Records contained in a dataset
* * *
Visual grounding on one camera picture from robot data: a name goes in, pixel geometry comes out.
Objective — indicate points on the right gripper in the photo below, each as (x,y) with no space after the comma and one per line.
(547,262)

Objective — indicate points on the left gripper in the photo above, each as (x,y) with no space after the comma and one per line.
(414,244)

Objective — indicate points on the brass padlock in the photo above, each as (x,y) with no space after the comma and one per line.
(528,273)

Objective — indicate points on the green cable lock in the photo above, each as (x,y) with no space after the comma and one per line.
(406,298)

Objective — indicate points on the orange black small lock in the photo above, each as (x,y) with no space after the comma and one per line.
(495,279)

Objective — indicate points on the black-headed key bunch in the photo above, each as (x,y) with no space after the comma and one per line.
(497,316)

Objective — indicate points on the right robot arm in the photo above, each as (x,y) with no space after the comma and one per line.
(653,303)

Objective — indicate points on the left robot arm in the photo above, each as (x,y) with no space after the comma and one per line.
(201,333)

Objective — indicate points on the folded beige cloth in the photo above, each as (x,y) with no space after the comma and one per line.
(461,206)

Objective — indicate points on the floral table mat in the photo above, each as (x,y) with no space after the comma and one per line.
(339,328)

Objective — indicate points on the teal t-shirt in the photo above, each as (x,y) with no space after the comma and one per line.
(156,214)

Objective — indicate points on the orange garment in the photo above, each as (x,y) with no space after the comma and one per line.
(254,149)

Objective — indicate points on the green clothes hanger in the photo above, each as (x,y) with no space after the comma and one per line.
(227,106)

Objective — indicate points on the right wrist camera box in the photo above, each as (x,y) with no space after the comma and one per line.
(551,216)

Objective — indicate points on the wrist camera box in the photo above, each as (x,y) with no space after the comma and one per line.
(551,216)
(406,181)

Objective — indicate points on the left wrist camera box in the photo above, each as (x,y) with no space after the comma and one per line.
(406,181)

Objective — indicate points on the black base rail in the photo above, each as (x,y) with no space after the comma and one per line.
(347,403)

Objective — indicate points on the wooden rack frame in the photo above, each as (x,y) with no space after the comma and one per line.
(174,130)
* * *
§ **What you have to do**: The records above should be repeated word for word.

§ **Solution to this problem**:
Visual grounding on one camera picture from robot data: a name goes in, pixel geometry comes out.
Objective — indicate points on the right gripper in the photo below, each as (x,y) with no space after the comma and one per line.
(547,262)

Objective — indicate points on the left gripper in the photo above, each as (x,y) with no space after the comma and one per line.
(414,244)

Objective — indicate points on the brass padlock in the photo above, each as (x,y) with no space after the comma and one per line.
(528,273)

Objective — indicate points on the green cable lock in the photo above, each as (x,y) with no space after the comma and one per line.
(406,298)

Objective — indicate points on the orange black small lock in the photo above, each as (x,y) with no space after the comma and one per line.
(495,279)

Objective — indicate points on the black-headed key bunch in the photo above, each as (x,y) with no space after the comma and one per line.
(497,316)

Objective — indicate points on the right robot arm in the photo above, each as (x,y) with no space after the comma and one per line.
(653,303)

Objective — indicate points on the left robot arm in the photo above, each as (x,y) with no space after the comma and one per line.
(201,333)

Objective — indicate points on the folded beige cloth in the photo above, each as (x,y) with no space after the comma and one per line.
(461,206)

Objective — indicate points on the floral table mat in the photo above, each as (x,y) with no space after the comma and one per line.
(339,328)

Objective — indicate points on the teal t-shirt in the photo above, each as (x,y) with no space after the comma and one per line.
(156,214)

Objective — indicate points on the orange garment in the photo above, each as (x,y) with no space after the comma and one per line.
(254,149)

Objective — indicate points on the green clothes hanger in the photo above, each as (x,y) with no space after the comma and one per line.
(227,106)

Objective — indicate points on the right wrist camera box in the photo above, each as (x,y) with no space after the comma and one per line.
(551,216)

Objective — indicate points on the wrist camera box in the photo above, each as (x,y) with no space after the comma and one per line.
(551,216)
(406,181)

Objective — indicate points on the left wrist camera box in the photo above, each as (x,y) with no space after the comma and one per line.
(406,181)

Objective — indicate points on the black base rail in the photo above, each as (x,y) with no space after the comma and one per line.
(347,403)

Objective — indicate points on the wooden rack frame in the photo above, each as (x,y) with no space after the comma and one per line.
(174,130)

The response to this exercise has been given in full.